Content starts
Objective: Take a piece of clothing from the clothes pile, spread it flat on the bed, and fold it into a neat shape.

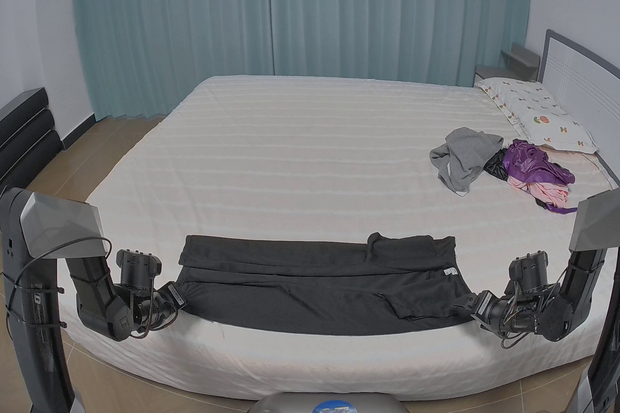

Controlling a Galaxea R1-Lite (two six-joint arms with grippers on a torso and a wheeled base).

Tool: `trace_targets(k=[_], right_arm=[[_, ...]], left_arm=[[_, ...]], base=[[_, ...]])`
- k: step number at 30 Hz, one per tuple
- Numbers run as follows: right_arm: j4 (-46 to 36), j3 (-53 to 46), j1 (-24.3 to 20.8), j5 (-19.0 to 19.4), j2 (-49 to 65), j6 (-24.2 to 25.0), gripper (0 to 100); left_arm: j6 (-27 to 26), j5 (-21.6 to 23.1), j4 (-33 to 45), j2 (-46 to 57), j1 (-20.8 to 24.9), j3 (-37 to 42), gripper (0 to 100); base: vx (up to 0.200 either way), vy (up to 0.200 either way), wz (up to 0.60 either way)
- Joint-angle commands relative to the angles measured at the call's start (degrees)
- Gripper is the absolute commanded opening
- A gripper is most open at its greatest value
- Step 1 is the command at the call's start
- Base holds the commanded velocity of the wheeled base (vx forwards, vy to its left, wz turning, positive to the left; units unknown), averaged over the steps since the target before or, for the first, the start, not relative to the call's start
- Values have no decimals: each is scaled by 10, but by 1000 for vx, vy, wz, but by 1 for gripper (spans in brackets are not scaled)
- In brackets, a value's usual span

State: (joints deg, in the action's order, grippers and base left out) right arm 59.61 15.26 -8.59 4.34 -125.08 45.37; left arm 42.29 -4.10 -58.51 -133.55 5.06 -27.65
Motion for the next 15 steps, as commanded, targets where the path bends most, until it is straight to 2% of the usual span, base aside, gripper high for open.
trace_targets(k=[1,14,15], right_arm=[[0,4,1,-3,-20,-1,100],[29,36,0,-11,-63,-6,100],[30,42,-1,-12,-69,-6,0]], left_arm=[[1,0,0,6,0,2,0],[2,1,0,12,0,8,0],[2,1,0,12,0,8,0]], base=[[0,0,0],[0,0,0],[0,0,0]])
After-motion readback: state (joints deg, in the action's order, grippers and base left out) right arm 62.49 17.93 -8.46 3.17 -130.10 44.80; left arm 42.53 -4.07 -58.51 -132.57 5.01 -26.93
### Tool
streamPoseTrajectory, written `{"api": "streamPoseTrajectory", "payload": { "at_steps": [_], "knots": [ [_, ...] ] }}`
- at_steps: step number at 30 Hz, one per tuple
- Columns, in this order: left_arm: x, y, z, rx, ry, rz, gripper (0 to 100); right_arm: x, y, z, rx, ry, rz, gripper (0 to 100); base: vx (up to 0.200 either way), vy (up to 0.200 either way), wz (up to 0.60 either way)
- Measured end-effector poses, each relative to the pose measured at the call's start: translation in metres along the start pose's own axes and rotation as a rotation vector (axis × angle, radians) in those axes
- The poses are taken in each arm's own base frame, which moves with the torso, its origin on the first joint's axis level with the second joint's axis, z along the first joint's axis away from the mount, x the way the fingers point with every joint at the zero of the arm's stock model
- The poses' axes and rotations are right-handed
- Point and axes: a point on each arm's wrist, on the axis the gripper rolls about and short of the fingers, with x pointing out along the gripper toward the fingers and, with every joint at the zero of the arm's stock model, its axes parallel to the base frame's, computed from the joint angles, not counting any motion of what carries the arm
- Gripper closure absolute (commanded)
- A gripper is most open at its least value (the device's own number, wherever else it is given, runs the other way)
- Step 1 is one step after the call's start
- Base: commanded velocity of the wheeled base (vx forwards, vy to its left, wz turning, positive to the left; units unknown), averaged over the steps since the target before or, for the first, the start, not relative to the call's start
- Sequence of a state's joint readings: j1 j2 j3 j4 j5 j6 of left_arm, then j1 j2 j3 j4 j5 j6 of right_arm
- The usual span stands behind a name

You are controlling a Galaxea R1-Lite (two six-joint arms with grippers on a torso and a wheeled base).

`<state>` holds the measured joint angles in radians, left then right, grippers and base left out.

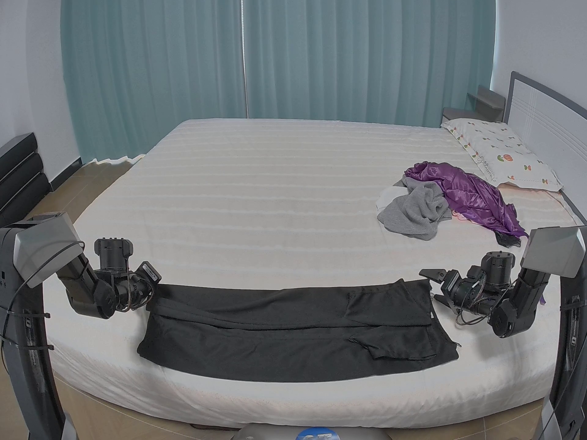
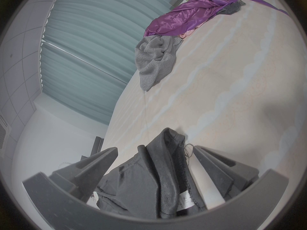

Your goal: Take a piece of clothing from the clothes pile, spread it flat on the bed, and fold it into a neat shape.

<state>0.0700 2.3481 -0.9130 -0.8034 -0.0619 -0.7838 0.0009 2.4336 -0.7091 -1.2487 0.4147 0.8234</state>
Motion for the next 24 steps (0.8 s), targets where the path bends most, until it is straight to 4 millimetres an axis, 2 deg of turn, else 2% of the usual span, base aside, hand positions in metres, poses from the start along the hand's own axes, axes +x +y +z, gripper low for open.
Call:
{"api": "streamPoseTrajectory", "payload": {
  "at_steps": [14,15,24],
  "knots": [
    [0.0086,0.0056,-0.0024,-0.005,0.007,0.014,100,0.0056,0.0009,-0.0024,-0.004,-0.002,-0.002,0,0.000,0.000,0.00],
    [0.0088,0.0057,-0.0026,-0.004,0.008,0.014,0,0.0056,0.0009,-0.0025,-0.003,-0.002,-0.002,0,0.000,0.000,0.00],
    [0.0073,0.0072,-0.0047,-0.019,0.017,0.016,0,0.0028,0.0023,-0.0012,0.001,-0.007,0.001,0,0.000,0.000,0.00]
  ]
}}
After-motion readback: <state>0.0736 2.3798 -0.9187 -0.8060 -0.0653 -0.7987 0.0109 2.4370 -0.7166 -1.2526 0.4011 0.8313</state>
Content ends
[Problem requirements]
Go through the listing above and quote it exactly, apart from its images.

[Exercise output]
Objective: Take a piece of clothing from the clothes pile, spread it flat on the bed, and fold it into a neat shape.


Controlling a Galaxea R1-Lite (two six-joint arms with grippers on a torso and a wheeled base).

Tool: `trace_targets(k=[_], right_arm=[[_, ...]], left_arm=[[_, ...]], base=[[_, ...]])`
- k: step number at 30 Hz, one per tuple
- Numbers run as follows: right_arm: j4 (-46 to 36), j3 (-53 to 46), j1 (-24.3 to 20.8), j5 (-19.0 to 19.4), j2 (-49 to 65), j6 (-24.2 to 25.0), gripper (0 to 100); left_arm: j6 (-27 to 26), j5 (-21.6 to 23.1), j4 (-33 to 45), j2 (-46 to 57), j1 (-20.8 to 24.9), j3 (-37 to 42), gripper (0 to 100); base: vx (up to 0.200 either way), vy (up to 0.200 either way), wz (up to 0.60 either way)
- Joint-angle commands relative to the angles measured at the call's start (degrees)
- Gripper is the absolute commanded opening
- A gripper is most open at its greatest value
- Step 1 is the command at the call's start
- Base holds the commanded velocity of the wheeled base (vx forwards, vy to its left, wz turning, positive to the left; units unknown), averaged over the steps since the target before or, for the first, the start, not relative to the call's start
- Values have no decimals: each is scaled by 10, but by 1000 for vx, vy, wz, but by 1 for gripper (spans in brackets are not scaled)
- In brackets, a value's usual span

State: (joints deg, in the action's order, grippers and base left out) right arm 59.61 15.26 -8.59 4.34 -125.08 45.37; left arm 42.29 -4.10 -58.51 -133.55 5.06 -27.65
Motion for the next 15 steps, as commanded, targets where the path bends most, until it is straight to 2% of the usual span, base aside, gripper high for open.
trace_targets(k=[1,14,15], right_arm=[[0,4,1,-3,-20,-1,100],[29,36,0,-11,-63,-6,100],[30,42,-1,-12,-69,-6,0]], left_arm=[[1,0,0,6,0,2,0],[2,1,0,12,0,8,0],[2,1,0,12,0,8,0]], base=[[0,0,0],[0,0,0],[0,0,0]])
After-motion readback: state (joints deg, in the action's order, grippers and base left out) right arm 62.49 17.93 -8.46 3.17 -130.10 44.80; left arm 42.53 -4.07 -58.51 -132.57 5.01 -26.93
### Tool
streamPoseTrajectory, written `{"api": "streamPoseTrajectory", "payload": { "at_steps": [_], "knots": [ [_, ...] ] }}`
- at_steps: step number at 30 Hz, one per tuple
- Columns, in this order: left_arm: x, y, z, rx, ry, rz, gripper (0 to 100); right_arm: x, y, z, rx, ry, rz, gripper (0 to 100); base: vx (up to 0.200 either way), vy (up to 0.200 either way), wz (up to 0.60 either way)
- Measured end-effector poses, each relative to the pose measured at the call's start: translation in metres along the start pose's own axes and rotation as a rotation vector (axis × angle, radians) in those axes
- The poses are taken in each arm's own base frame, which moves with the torso, its origin on the first joint's axis level with the second joint's axis, z along the first joint's axis away from the mount, x the way the fingers point with every joint at the zero of the arm's stock model
- The poses' axes and rotations are right-handed
- Point and axes: a point on each arm's wrist, on the axis the gripper rolls about and short of the fingers, with x pointing out along the gripper toward the fingers and, with every joint at the zero of the arm's stock model, its axes parallel to the base frame's, computed from the joint angles, not counting any motion of what carries the arm
- Gripper closure absolute (commanded)
- A gripper is most open at its least value (the device's own number, wherever else it is given, runs the other way)
- Step 1 is one step after the call's start
- Base: commanded velocity of the wheeled base (vx forwards, vy to its left, wz turning, positive to the left; units unknown), averaged over the steps since the target before or, for the first, the start, not relative to the call's start
- Sequence of a state's joint readings: j1 j2 j3 j4 j5 j6 of left_arm, then j1 j2 j3 j4 j5 j6 of right_arm
- The usual span stands behind a name

You are controlling a Galaxea R1-Lite (two six-joint arms with grippers on a torso and a wheeled base).

`<state>` holds the measured joint angles in radians, left then right, grippers and base left out.


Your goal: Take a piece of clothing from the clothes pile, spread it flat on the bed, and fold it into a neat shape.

<state>0.0700 2.3481 -0.9130 -0.8034 -0.0619 -0.7838 0.0009 2.4336 -0.7091 -1.2487 0.4147 0.8234</state>
Motion for the next 24 steps (0.8 s), targets where the path bends most, until it is straight to 4 millimetres an axis, 2 deg of turn, else 2% of the usual span, base aside, hand positions in metres, poses from the start along the hand's own axes, axes +x +y +z, gripper low for open.
Call:
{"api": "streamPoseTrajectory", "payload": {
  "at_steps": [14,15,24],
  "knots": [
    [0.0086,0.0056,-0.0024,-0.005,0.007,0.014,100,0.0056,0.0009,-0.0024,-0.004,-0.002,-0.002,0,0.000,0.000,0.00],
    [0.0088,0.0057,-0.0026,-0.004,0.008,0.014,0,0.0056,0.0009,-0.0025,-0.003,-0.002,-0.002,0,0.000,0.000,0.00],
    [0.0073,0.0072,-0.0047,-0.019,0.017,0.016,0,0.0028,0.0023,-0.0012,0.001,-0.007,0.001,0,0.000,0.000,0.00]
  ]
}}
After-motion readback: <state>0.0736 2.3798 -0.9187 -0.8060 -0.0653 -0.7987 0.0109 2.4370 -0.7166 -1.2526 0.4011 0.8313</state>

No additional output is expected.